**Task to carry out**
Print the listing from its top line through the line containing "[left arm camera", nothing more, and leave out the pictures.

**Given information**
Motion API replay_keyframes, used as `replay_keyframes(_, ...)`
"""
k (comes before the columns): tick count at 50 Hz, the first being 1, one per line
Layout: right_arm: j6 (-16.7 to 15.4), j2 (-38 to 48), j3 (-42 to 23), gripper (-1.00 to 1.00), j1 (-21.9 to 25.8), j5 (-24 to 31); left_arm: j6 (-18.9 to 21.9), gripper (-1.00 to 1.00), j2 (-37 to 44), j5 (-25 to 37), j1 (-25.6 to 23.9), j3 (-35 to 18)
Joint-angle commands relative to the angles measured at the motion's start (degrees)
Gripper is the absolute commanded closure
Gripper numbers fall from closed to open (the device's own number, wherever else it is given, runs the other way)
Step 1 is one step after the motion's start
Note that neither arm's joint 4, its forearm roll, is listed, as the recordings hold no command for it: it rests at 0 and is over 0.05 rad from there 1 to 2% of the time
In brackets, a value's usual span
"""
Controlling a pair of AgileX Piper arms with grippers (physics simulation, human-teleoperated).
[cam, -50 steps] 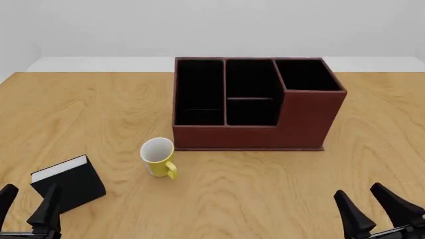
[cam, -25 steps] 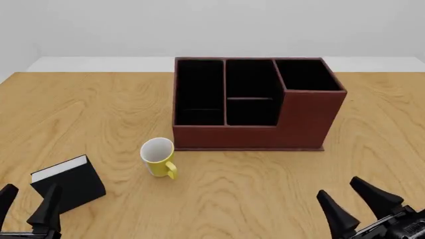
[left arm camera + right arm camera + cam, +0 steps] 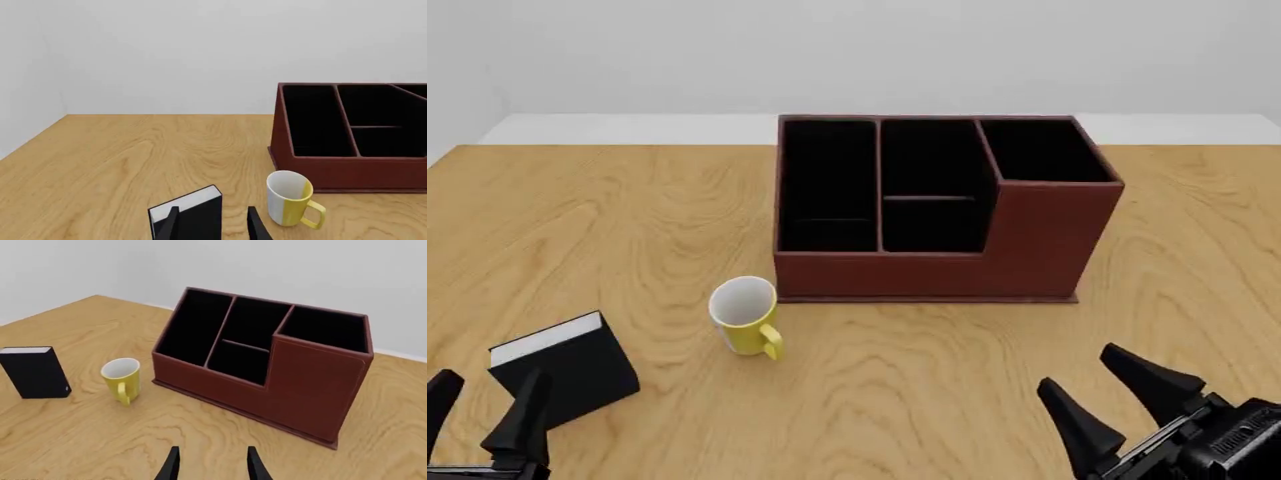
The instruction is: Pick up the yellow and white mug and place it to the right of the caddy.
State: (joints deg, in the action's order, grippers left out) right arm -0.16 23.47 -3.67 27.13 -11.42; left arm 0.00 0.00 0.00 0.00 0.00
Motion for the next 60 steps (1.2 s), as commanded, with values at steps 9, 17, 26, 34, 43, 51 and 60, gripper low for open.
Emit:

**Result of this task**
Motion API replay_keyframes, used as `replay_keyframes(_, ...)`
"""
k (comes before the columns): tick count at 50 Hz, the first being 1, one per line
Layout: right_arm: j6 (-16.7 to 15.4), j2 (-38 to 48), j3 (-42 to 23), gripper (-1.00 to 1.00), j1 (-21.9 to 25.8), j5 (-24 to 31); left_arm: j6 (-18.9 to 21.9), gripper (-1.00 to 1.00), j2 (-37 to 44), j5 (-25 to 37), j1 (-25.6 to 23.9), j3 (-35 to 18)
Joint-angle commands relative to the angles measured at the motion's start (degrees)
Gripper is the absolute commanded closure
Gripper numbers fall from closed to open (the device's own number, wherever else it is given, runs the other way)
Step 1 is one step after the motion's start
Note that neither arm's joint 4, its forearm roll, is listed, as the recordings hold no command for it: it rests at 0 and is over 0.05 rad from there 1 to 2% of the time
In brackets, a value's usual span
"""
Controlling a pair of AgileX Piper arms with grippers (physics simulation, human-teleoperated).
[cam, -50 steps] 
[cam, -25 steps] 
[left arm camera + right arm camera + cam, +0 steps] 

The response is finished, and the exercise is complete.